SODAS Data Discussion, Cecilie Dohlmann Weatherall & Nete Schwennesen
Copenhagen Center for Social Data Science (SODAS), is pleased to announce that we are continuing the success with SODAS Data Discussions this spring.
SODAS aspirers to be a resource for all students and researchers at the Faculty of Social Sciences. We therefor invite researchers across the faculty to present ongoing research projects, project applications or just a loose idea that relates to the subject of social data science.
Every month two researchers will present their work. The rules are simple: short research presentations of ten minutes are followed by twenty minutes of debate. No papers will be circulated beforehand, and the presentations cannot be longer than five slides.
Cecilie Dohlmann Weatherall, Senior Researcher at Kraks Fond, and Nete Schwennesen, Associate Professor, Department of Anthropology and Center for Healthy Ageing, will present at the second SODAS Data Discussion of this spring the 8th of March.
Cecilie Dohlmann Weatherall:
The non-Western Immigrant Concentration in a Neighborhood Affect Mental Health:
Evidence from a quasi-random allocation of applicants in the public social housing system
Social interaction among neighbors influences residents’ employability and criminal behavior, in particular among male non-Western immigrants. In this paper we look at whether high concentration of non-Western immigrants in a neighborhood influences non-Western residents’ mental health. The combination of manual data collection from the public social housing system and administrative registry panel data gives us the opportunity to examine the causal impact of non-Western immigrants’ concentration on mental health. Our results from a quasi-random allocation of households into different neighborhoods suggest that being allocated to a neighborhood with a higher concentration of Non-Western immigrants has a significant and negative impact on mental health for non-Western immigrants.

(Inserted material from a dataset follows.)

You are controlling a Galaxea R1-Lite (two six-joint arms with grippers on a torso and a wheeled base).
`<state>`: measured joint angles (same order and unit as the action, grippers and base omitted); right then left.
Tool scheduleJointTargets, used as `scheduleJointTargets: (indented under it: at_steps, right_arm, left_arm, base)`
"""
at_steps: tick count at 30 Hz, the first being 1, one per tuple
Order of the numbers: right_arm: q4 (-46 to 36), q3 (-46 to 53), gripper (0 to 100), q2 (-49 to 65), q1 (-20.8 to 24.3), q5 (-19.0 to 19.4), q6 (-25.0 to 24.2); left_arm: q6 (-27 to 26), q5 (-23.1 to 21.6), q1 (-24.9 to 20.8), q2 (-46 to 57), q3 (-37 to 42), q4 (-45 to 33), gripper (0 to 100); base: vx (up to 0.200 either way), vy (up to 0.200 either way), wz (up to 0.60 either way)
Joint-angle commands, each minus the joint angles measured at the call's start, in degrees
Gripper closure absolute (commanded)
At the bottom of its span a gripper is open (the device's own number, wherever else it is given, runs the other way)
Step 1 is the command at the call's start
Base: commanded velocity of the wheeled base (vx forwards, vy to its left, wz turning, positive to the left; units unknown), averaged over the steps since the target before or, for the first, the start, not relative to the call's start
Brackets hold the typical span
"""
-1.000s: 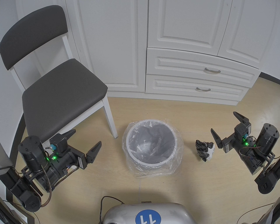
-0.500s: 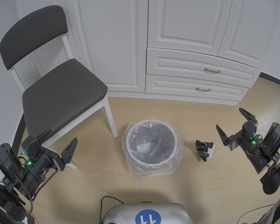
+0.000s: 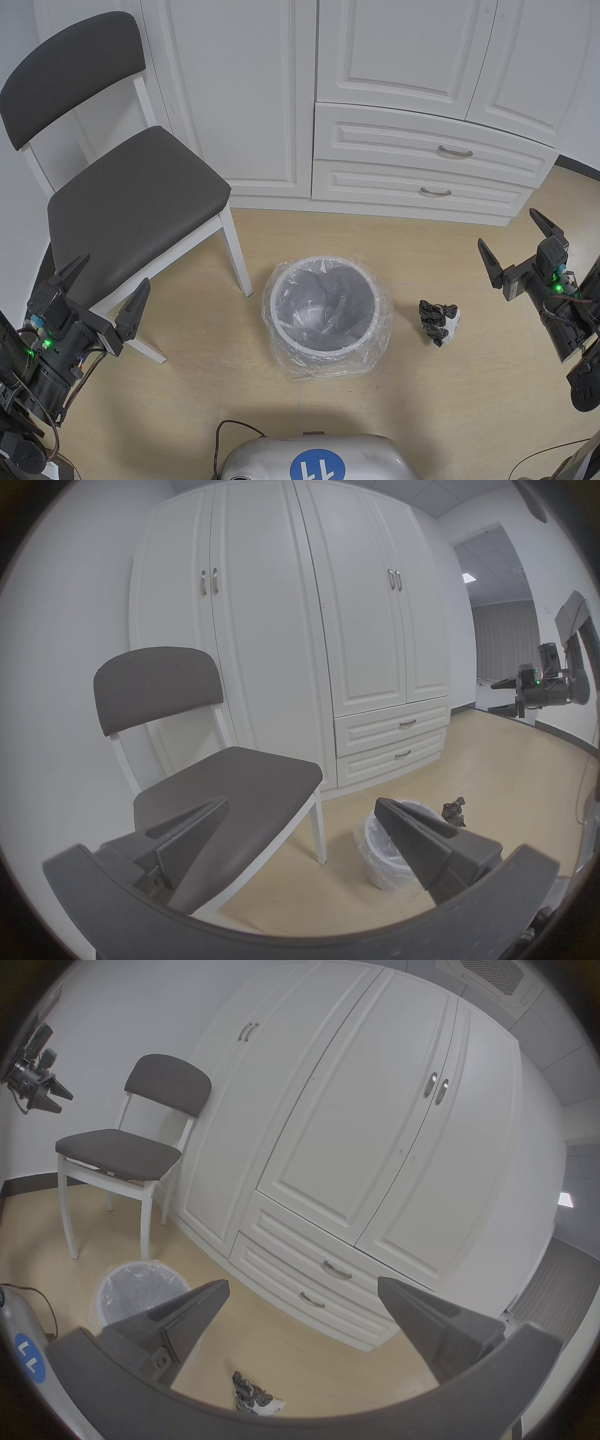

The effect is mainly among men. In particular, there is a significant and large effect on mental health from the concentration of immigrants from the residents’ own language group.
When the physiotherapist goes digital: Algorithmic authority in the making
As human life becomes increasingly entangled with digital technologies, algorithmic systems are becoming a significant part of everyday life. The delegation of tasks to algorithms and their ability to make decisions without (or with little) human intervention has been characterized as a process of algorithmic authority, where algorithms increasingly shape ‘who we are and what we see’. This paper engage with the concept of algorithmic authority by way of analysing the affective and material processes through which algorithmic authority is created, negotiated and sometimes broken down. The study is based on an ethnographic exploration of the implementation of a smart phone application (ICURA) for the promotion of home-training for patients who have undergone hip replacement surgery in Denmark, and explores what happens when algorithms are designed to take on tasks in the arena of physical rehabilitation. I conclude by arguing, that the tendency among scholars to center on algorithms as the main actor producing authority, may overlook the dynamic material and affectual relations involved in the process of producing and maintaining algorithmic authority over time.
The SODAS Data Discussion will take place at SODAS' new location in building 1, 2nd floor, room 26 (1.2.26) of the CSS Campus, University of Copenhagen, from 11.00 am to 12.00 pm.